**WHAT THE TASK REQUIRES:**
Take every line containing "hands" out of the records.

(Collected data entries)
Start of Block

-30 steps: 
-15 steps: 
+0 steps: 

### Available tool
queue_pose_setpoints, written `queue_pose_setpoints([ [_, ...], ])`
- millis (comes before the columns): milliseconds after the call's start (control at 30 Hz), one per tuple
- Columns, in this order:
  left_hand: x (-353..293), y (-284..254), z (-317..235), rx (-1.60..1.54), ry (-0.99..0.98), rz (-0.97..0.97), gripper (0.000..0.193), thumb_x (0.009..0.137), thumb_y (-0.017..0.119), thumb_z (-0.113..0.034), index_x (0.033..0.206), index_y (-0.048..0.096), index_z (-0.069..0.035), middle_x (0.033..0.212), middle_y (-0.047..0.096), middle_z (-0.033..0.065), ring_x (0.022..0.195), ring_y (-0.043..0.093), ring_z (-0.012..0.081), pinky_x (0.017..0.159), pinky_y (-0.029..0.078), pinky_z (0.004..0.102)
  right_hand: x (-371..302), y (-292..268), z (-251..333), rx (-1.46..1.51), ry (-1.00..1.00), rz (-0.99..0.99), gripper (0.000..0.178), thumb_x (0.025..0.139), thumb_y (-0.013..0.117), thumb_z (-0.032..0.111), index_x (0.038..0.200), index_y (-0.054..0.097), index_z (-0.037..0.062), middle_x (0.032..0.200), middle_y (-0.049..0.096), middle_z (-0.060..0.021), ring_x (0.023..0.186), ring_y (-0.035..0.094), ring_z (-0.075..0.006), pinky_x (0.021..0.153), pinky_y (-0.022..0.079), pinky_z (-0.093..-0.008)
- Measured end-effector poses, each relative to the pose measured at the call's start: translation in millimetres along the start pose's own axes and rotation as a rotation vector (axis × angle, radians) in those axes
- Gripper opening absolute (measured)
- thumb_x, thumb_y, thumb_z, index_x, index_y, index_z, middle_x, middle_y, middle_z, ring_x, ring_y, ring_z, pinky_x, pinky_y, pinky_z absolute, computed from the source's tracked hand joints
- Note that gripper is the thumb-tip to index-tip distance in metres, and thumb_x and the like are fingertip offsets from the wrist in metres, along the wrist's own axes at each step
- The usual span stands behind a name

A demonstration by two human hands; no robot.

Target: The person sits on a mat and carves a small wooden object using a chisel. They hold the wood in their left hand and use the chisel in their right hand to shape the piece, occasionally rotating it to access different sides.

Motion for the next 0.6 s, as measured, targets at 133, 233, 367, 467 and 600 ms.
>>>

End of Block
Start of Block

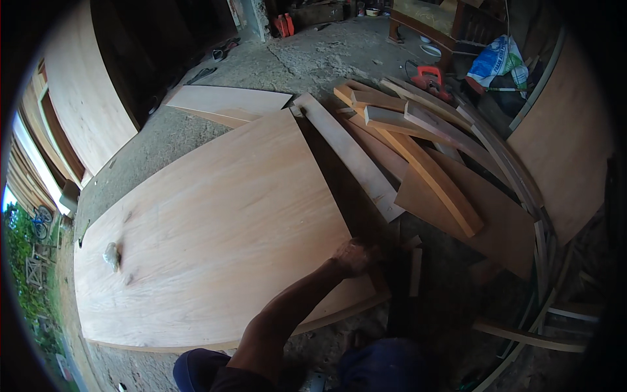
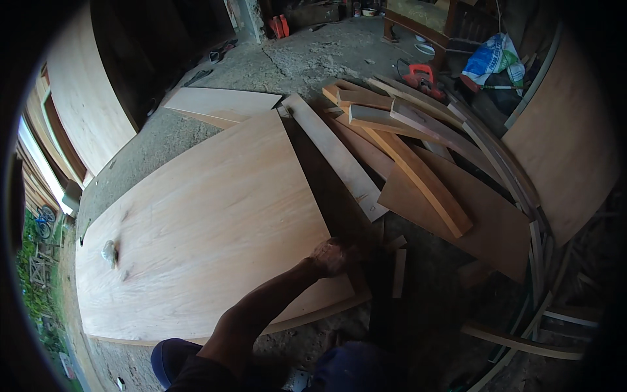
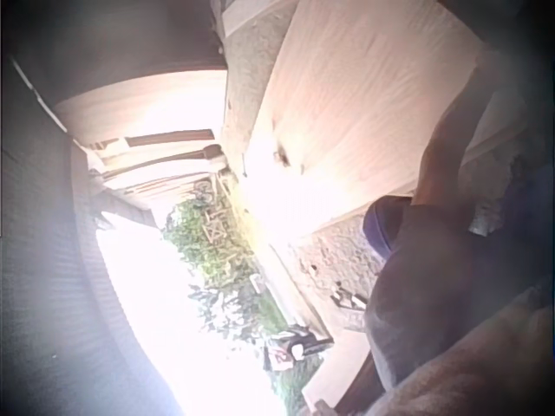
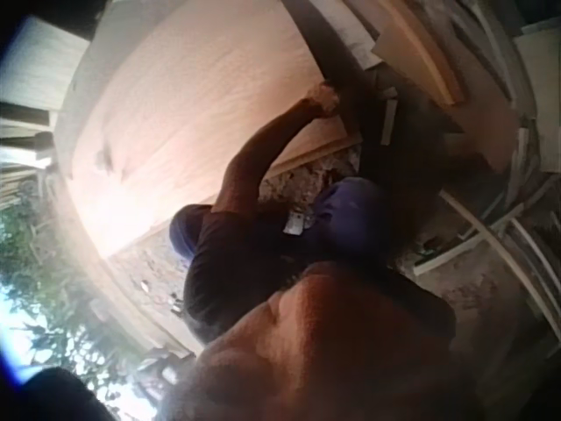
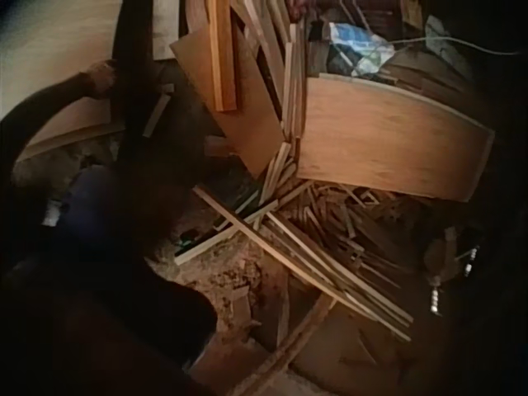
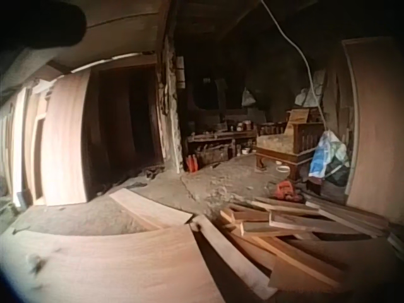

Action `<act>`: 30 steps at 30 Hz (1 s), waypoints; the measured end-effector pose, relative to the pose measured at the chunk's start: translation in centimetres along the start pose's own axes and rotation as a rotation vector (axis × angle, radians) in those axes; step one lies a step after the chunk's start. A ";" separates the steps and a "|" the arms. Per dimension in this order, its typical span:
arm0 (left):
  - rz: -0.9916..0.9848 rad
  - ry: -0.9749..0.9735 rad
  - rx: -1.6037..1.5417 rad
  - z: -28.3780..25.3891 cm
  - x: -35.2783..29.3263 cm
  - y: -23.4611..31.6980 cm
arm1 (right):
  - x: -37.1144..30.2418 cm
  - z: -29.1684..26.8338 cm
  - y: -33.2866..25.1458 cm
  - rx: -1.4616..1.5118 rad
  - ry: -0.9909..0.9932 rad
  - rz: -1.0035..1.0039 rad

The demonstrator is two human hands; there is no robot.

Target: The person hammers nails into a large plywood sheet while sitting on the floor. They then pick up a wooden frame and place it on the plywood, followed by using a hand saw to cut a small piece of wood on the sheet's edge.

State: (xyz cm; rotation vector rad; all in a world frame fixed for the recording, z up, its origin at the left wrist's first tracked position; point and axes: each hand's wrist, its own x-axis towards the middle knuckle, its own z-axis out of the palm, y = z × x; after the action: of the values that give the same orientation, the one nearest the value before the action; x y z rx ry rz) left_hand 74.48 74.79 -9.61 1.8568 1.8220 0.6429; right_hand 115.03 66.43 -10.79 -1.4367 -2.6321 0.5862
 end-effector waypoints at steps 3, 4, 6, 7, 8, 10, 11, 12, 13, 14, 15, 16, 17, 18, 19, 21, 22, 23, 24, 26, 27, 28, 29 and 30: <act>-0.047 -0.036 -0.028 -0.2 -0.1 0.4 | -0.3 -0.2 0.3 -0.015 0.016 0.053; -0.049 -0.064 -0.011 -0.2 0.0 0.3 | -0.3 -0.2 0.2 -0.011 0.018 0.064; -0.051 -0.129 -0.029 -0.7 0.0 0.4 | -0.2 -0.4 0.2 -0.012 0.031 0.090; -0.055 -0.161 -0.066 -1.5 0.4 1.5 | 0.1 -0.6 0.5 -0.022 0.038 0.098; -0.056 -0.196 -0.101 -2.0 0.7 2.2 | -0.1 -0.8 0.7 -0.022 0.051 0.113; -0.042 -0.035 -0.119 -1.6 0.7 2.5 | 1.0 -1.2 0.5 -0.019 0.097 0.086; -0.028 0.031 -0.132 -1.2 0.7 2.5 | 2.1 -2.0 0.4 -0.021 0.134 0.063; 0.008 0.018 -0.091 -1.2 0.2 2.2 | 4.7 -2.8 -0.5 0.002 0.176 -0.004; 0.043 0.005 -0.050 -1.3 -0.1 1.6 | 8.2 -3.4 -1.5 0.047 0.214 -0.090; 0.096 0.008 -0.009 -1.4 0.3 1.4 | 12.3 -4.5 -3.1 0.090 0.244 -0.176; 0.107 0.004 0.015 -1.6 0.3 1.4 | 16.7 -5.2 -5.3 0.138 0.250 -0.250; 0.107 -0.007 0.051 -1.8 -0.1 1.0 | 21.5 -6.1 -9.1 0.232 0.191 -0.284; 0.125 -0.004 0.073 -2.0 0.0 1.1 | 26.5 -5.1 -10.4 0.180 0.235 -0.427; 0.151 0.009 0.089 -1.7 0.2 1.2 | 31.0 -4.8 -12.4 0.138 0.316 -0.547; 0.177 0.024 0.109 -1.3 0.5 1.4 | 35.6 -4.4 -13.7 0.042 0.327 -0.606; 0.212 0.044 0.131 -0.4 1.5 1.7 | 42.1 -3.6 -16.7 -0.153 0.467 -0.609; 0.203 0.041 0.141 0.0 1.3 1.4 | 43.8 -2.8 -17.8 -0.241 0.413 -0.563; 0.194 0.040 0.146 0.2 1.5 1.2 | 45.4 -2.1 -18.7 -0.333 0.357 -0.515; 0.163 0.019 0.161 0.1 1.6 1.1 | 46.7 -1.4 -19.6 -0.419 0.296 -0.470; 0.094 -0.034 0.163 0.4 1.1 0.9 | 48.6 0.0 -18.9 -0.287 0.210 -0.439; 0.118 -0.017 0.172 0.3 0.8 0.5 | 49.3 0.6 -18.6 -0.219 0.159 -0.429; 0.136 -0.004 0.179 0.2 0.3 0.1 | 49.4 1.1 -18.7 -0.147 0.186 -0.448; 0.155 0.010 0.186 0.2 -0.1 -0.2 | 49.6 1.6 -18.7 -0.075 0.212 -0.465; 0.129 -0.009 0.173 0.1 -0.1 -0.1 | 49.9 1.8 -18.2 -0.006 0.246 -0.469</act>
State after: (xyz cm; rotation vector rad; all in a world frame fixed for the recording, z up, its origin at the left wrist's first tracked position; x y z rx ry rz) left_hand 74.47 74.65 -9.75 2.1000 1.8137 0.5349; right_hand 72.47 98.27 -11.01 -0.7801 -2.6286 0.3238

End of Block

**EXERCISE RESPONSE:**
A demonstration by two human hands; no robot.
The demonstrator is two human hands; there is no robot.

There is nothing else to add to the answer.